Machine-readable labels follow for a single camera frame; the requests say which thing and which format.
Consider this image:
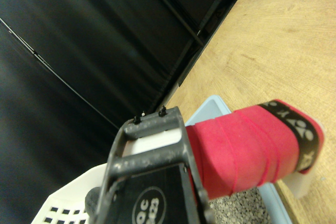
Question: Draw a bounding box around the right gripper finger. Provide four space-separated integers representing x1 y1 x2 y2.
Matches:
93 106 211 224

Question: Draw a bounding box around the black lump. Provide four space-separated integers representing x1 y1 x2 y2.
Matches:
84 186 102 219

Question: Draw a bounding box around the black curtain stand foot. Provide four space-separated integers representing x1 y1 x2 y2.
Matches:
178 0 242 87

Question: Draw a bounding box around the blue litter tray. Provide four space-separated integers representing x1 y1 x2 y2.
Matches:
185 95 292 224

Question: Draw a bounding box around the black curtain stand pole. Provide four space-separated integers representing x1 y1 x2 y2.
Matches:
138 0 205 45
0 18 120 130

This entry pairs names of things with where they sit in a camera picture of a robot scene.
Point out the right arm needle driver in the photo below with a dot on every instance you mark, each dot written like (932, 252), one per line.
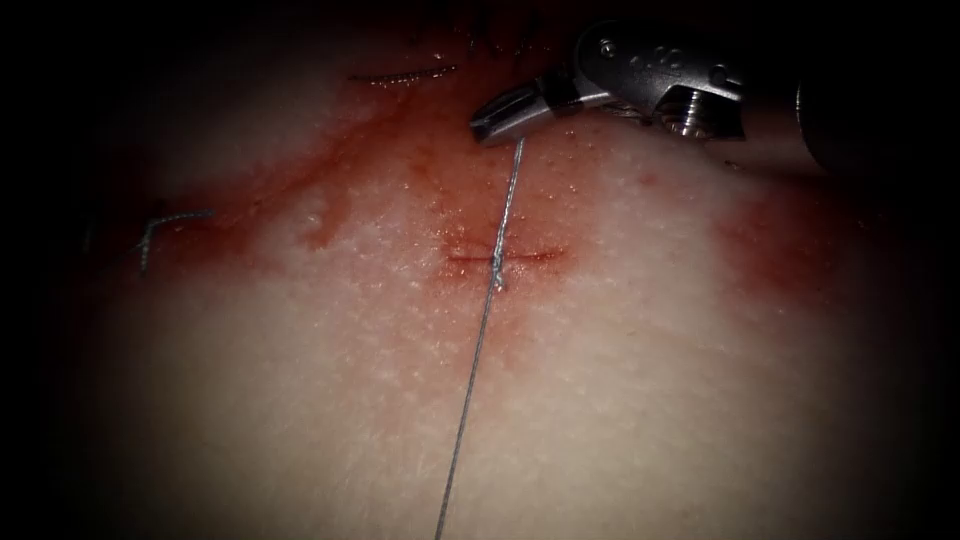
(652, 71)

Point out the right arm needle driver jaw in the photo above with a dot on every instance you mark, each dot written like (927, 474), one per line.
(510, 99)
(517, 126)

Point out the dark right arm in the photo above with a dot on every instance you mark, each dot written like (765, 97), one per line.
(844, 127)

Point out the short blue thread piece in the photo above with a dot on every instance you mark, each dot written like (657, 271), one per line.
(405, 76)

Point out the tissue pad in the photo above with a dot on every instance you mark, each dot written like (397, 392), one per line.
(600, 375)

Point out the blue stitching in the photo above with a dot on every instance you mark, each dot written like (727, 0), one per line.
(172, 219)

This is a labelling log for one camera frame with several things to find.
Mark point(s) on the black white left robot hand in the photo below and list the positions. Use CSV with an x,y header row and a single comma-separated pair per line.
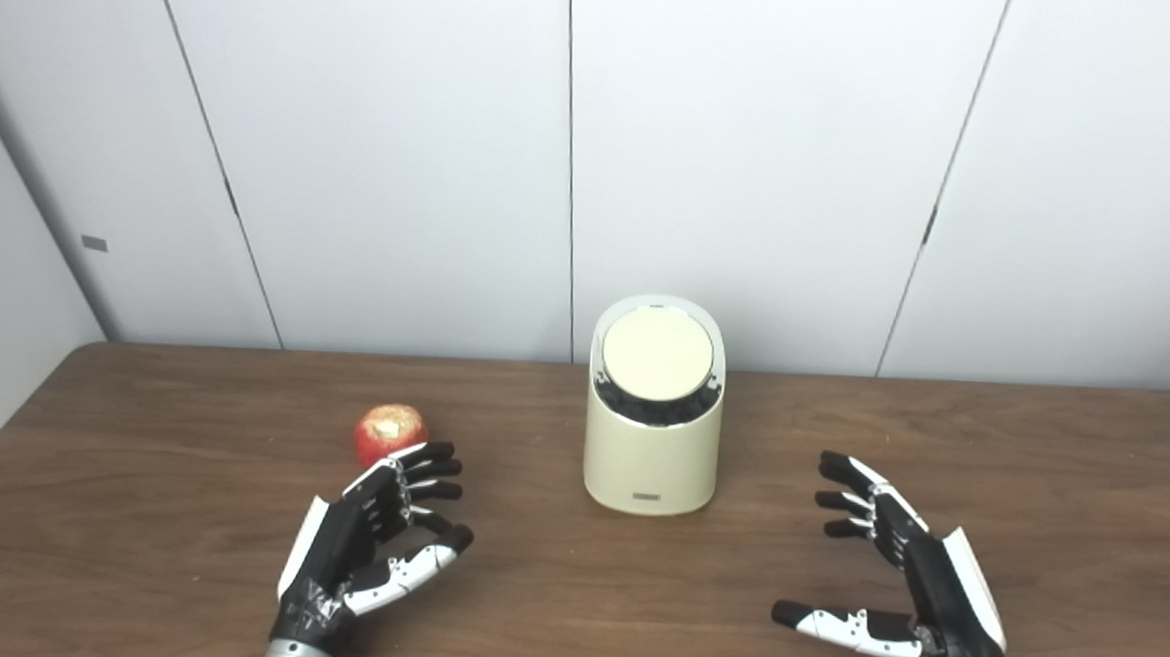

------------------------------------

Would you copy out the material above exactly, without the pictures in it?

- **Response to this task**:
Machine-readable labels follow for a single camera frame; the requests say which thing and which format.
Consider this image:
Question: Draw a bounding box around the right gripper finger. Provide four space-separated integers representing x1 y1 x2 y2.
Matches:
93 106 211 224

Question: Draw a bounding box around the black lump. Provide four space-separated integers representing x1 y1 x2 y2.
Matches:
84 186 102 219

Question: Draw a bounding box around the black curtain stand foot. Provide four space-separated integers representing x1 y1 x2 y2.
Matches:
178 0 242 87

Question: Draw a bounding box around the blue litter tray. Provide four space-separated integers representing x1 y1 x2 y2.
Matches:
185 95 292 224

Question: Draw a bounding box around the black curtain stand pole. Provide four space-separated integers representing x1 y1 x2 y2.
Matches:
138 0 205 45
0 18 120 130

This entry pairs names of things with where they sit in a camera picture of a robot scene.
Point out the right arm needle driver in the photo below with a dot on every instance you mark, each dot written like (932, 252), one per line.
(652, 71)

Point out the right arm needle driver jaw in the photo above with a dot on every instance you mark, each dot written like (927, 474), one per line.
(510, 99)
(517, 126)

Point out the dark right arm in the photo above with a dot on every instance you mark, each dot written like (765, 97), one per line.
(844, 127)

Point out the short blue thread piece in the photo above with a dot on every instance you mark, each dot written like (657, 271), one per line.
(405, 76)

Point out the tissue pad in the photo above with a dot on every instance you mark, each dot written like (397, 392), one per line.
(600, 375)

Point out the blue stitching in the photo above with a dot on every instance you mark, each dot written like (727, 0), one per line.
(172, 219)

This is a labelling log for one camera frame with several things to find.
Mark point(s) on the black white left robot hand in the photo below and list the positions. Use CSV with an x,y header row and a single comma-separated pair per line.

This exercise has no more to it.